- [EXERCISE GOAL]
Look through the data and write out every line with the word "single" in it.

..........

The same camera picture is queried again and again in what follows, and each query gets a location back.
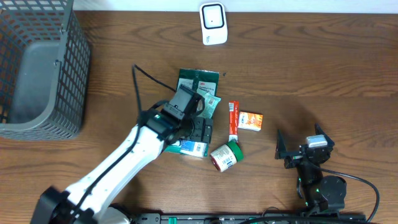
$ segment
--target white background
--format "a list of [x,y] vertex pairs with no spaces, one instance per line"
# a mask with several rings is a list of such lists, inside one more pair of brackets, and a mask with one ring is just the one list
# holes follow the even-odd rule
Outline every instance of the white background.
[[[75,0],[75,10],[193,11],[201,0]],[[228,12],[398,13],[398,0],[221,0]]]

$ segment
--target basket
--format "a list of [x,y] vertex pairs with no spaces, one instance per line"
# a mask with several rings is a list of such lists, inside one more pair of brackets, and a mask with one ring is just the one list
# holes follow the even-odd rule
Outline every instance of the basket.
[[0,136],[75,137],[91,51],[72,11],[73,0],[0,4]]

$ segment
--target green bottle cap
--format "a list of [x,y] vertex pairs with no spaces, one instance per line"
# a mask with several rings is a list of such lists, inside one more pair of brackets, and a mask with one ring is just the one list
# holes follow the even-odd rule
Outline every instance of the green bottle cap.
[[235,157],[236,157],[236,161],[239,162],[243,159],[243,153],[241,151],[241,149],[239,148],[239,146],[236,144],[236,142],[234,141],[230,141],[229,143],[226,144],[234,153]]

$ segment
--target wooden table
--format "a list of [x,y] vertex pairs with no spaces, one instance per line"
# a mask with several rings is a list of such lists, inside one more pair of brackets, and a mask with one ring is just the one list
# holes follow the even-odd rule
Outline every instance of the wooden table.
[[[71,141],[0,142],[0,223],[27,223],[39,195],[63,190],[107,157],[137,118],[131,65],[175,86],[179,68],[219,71],[210,152],[228,140],[228,101],[262,113],[260,132],[239,130],[245,159],[219,173],[203,160],[162,154],[117,198],[133,211],[262,212],[301,208],[295,169],[274,159],[277,129],[292,147],[318,122],[336,142],[323,167],[358,175],[381,194],[374,221],[398,217],[398,16],[229,13],[228,41],[204,46],[199,13],[78,12],[93,44],[85,123]],[[143,108],[173,93],[140,75]],[[374,206],[349,180],[344,212]]]

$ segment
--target wooden surface
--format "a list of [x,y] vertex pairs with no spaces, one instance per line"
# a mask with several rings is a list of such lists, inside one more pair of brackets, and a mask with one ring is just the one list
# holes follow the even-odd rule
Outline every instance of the wooden surface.
[[[206,47],[198,13],[79,12],[93,44],[85,124],[72,141],[0,141],[0,223],[28,223],[39,195],[63,190],[135,125],[131,65],[175,86],[179,68],[219,71],[210,152],[228,140],[228,101],[262,113],[260,132],[239,130],[245,159],[219,173],[203,160],[162,154],[117,198],[131,210],[262,212],[301,208],[294,169],[274,159],[276,130],[297,147],[319,122],[336,142],[325,168],[373,182],[374,221],[398,222],[398,16],[228,14],[228,41]],[[139,76],[143,108],[173,93]],[[370,187],[346,179],[345,212],[374,206]]]

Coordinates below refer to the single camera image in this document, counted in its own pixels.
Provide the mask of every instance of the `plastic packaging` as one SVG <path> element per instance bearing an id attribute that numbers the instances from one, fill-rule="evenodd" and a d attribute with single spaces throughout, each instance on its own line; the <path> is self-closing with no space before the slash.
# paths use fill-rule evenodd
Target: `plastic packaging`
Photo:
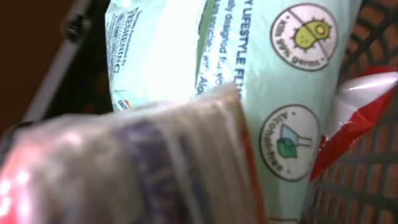
<path id="1" fill-rule="evenodd" d="M 297 223 L 361 0 L 212 2 L 197 94 L 237 84 L 269 221 Z"/>
<path id="2" fill-rule="evenodd" d="M 205 0 L 110 2 L 106 48 L 115 111 L 193 95 L 204 4 Z"/>
<path id="3" fill-rule="evenodd" d="M 233 85 L 17 136 L 0 223 L 266 223 Z"/>
<path id="4" fill-rule="evenodd" d="M 371 68 L 362 77 L 348 80 L 338 87 L 310 180 L 332 165 L 359 137 L 376 125 L 397 83 L 398 70 L 379 67 Z"/>

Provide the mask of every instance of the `wet wipes package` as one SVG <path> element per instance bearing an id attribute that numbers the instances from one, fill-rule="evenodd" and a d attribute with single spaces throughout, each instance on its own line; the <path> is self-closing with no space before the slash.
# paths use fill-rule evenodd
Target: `wet wipes package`
<path id="1" fill-rule="evenodd" d="M 204 4 L 205 0 L 110 2 L 106 50 L 115 111 L 193 95 Z"/>
<path id="2" fill-rule="evenodd" d="M 270 223 L 300 220 L 360 5 L 361 0 L 208 1 L 212 13 L 196 94 L 237 84 Z"/>

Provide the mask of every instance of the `circular label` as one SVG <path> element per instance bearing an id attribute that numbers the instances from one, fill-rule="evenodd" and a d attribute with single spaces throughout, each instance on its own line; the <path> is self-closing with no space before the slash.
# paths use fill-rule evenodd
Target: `circular label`
<path id="1" fill-rule="evenodd" d="M 317 116 L 302 105 L 288 105 L 264 122 L 260 150 L 267 167 L 278 177 L 298 181 L 305 177 L 318 150 Z"/>
<path id="2" fill-rule="evenodd" d="M 282 12 L 271 29 L 275 51 L 291 66 L 316 71 L 328 65 L 338 41 L 333 15 L 317 4 L 299 4 Z"/>

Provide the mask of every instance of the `plastic basket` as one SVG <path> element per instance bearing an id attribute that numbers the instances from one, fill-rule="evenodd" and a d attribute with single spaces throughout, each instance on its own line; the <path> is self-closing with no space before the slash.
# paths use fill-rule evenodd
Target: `plastic basket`
<path id="1" fill-rule="evenodd" d="M 365 1 L 340 80 L 398 65 L 398 0 Z M 398 223 L 398 91 L 379 124 L 308 191 L 302 223 Z"/>
<path id="2" fill-rule="evenodd" d="M 93 2 L 92 29 L 40 119 L 112 111 L 103 19 L 109 0 Z M 398 0 L 364 0 L 340 80 L 375 65 L 398 66 Z M 376 128 L 310 185 L 304 211 L 302 223 L 398 223 L 398 92 Z"/>

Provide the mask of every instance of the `brown surface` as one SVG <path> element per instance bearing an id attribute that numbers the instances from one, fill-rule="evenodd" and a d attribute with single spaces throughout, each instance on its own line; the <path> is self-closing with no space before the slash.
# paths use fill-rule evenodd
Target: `brown surface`
<path id="1" fill-rule="evenodd" d="M 63 1 L 2 1 L 0 133 L 23 117 L 61 43 Z"/>

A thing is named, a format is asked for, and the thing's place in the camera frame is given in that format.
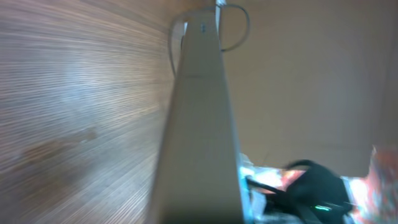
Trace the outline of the teal screen Galaxy smartphone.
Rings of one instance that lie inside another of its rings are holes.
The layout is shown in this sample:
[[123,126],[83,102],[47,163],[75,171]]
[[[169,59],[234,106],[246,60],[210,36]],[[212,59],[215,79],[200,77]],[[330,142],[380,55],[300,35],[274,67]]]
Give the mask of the teal screen Galaxy smartphone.
[[180,56],[147,209],[147,223],[252,223],[241,173],[217,5],[186,11]]

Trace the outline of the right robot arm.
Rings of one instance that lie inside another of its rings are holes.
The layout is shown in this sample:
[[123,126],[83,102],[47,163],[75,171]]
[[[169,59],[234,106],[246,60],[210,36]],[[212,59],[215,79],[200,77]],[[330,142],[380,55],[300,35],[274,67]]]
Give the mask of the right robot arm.
[[298,216],[304,223],[343,223],[343,218],[353,206],[341,177],[311,160],[297,160],[284,167],[293,171],[296,167],[306,169],[284,190],[262,184],[248,177],[251,187],[267,190],[266,200],[271,204],[266,212],[279,210]]

..........

- [ANSWER TO THIS EXERCISE]
Coordinates below refer to the single camera image in this document, counted in its own pixels.
Provide the mask of every instance of the `plastic packaging` as one SVG <path> element per instance bearing an id attribute that numbers the instances from one, fill-rule="evenodd" and a d attribute with single spaces throughout, each instance on its own line; the <path> is self-closing with no space before the slash.
Provide the mask of every instance of the `wet wipes package` as one SVG <path> element per instance bearing an id attribute that numbers the instances from one, fill-rule="evenodd" and a d attribute with single spaces throughout, each instance on its own line; the <path> is self-closing with no space before the slash.
Provide the mask of every instance of the `circular label` as one SVG <path> element per instance bearing an id attribute that numbers the instances from one, fill-rule="evenodd" and a d attribute with single spaces throughout, each instance on its own line; the <path> is self-closing with no space before the slash.
Provide the mask of every instance of the `plastic basket` as one SVG <path> element per instance bearing an id attribute that numbers the instances from one, fill-rule="evenodd" and a d attribute with single spaces throughout, each instance on its own line; the <path> is self-closing with no space before the slash.
Provide the mask of every instance of the `brown surface` as one SVG <path> element per instance bearing an id attribute that numbers the instances from one, fill-rule="evenodd" and a d attribute with single spaces throughout, each instance on its own line; the <path> is self-closing with no space before the slash.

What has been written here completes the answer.